To do
Copy all lines below that use the word "right".

Records for the exercise
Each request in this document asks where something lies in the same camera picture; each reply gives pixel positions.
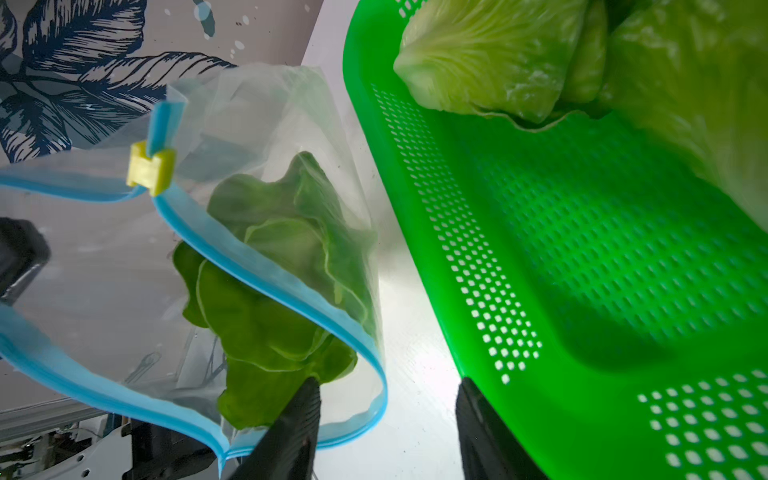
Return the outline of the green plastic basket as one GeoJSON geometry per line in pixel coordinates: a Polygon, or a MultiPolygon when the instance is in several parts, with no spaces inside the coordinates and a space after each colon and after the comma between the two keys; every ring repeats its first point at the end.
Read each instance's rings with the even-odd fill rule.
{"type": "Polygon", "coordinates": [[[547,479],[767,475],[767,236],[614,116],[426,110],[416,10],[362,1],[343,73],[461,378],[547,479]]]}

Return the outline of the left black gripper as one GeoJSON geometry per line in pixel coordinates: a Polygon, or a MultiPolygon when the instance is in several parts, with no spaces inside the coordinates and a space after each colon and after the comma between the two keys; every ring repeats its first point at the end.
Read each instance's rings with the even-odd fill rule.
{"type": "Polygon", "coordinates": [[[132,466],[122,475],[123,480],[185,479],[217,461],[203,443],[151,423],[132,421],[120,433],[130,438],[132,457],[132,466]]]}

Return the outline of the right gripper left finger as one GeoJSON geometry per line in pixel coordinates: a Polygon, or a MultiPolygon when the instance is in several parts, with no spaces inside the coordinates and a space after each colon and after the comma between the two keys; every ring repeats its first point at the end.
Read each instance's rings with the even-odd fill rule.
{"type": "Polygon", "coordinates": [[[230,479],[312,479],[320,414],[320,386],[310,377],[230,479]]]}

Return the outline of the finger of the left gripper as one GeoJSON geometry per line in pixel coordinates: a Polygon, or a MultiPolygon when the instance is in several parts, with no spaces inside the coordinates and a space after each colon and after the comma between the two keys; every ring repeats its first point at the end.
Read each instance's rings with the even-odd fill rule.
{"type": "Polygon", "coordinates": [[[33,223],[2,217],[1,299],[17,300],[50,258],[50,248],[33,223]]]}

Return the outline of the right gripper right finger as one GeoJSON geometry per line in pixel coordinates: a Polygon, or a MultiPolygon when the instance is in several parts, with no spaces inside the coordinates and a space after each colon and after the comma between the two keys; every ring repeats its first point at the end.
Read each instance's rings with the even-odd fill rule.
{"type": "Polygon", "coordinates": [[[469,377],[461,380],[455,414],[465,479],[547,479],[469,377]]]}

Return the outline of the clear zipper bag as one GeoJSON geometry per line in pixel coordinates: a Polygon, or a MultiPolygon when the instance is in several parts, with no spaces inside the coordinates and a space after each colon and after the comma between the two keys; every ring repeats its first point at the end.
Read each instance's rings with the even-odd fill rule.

Result for this exercise
Return the outline of the right gripper left finger as one GeoJSON geometry per line in pixel coordinates: a Polygon, or a MultiPolygon when the instance is in several parts, with no spaces inside the coordinates and a space after each colon and after the comma between the two keys; every ring repeats its first point at the end.
Return the outline of the right gripper right finger as one GeoJSON geometry per line in pixel coordinates: a Polygon, or a MultiPolygon when the instance is in several parts, with no spaces inside the coordinates and a space after each colon and after the comma between the two keys; every ring repeats its first point at the end.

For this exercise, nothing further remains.